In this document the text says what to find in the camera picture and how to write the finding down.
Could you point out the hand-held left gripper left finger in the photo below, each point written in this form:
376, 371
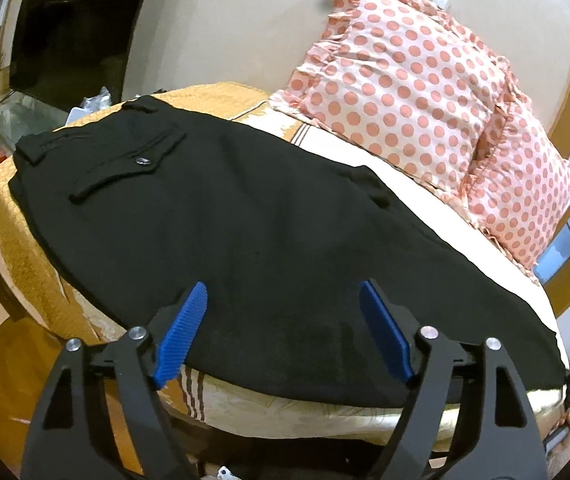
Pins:
181, 336

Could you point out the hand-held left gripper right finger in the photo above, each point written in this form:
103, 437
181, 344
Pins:
384, 331

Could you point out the black pants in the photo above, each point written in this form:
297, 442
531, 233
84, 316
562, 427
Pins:
245, 240

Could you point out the small pink polka dot pillow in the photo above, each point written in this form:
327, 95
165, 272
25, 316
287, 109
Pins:
525, 195

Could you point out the clutter of small packets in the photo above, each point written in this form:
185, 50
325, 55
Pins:
91, 104

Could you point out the large pink polka dot pillow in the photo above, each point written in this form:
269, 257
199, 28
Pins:
400, 75

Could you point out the glass television stand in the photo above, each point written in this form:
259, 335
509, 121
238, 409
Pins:
20, 120

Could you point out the black television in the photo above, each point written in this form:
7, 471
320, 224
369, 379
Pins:
70, 25

**Required action**
Pick each line holding the word "pink" out of the data and copy it.

**Answer**
Could you point out the small pink polka dot pillow in the photo above, each point written in this form:
Could you point out the large pink polka dot pillow in the photo above, each point written in this form:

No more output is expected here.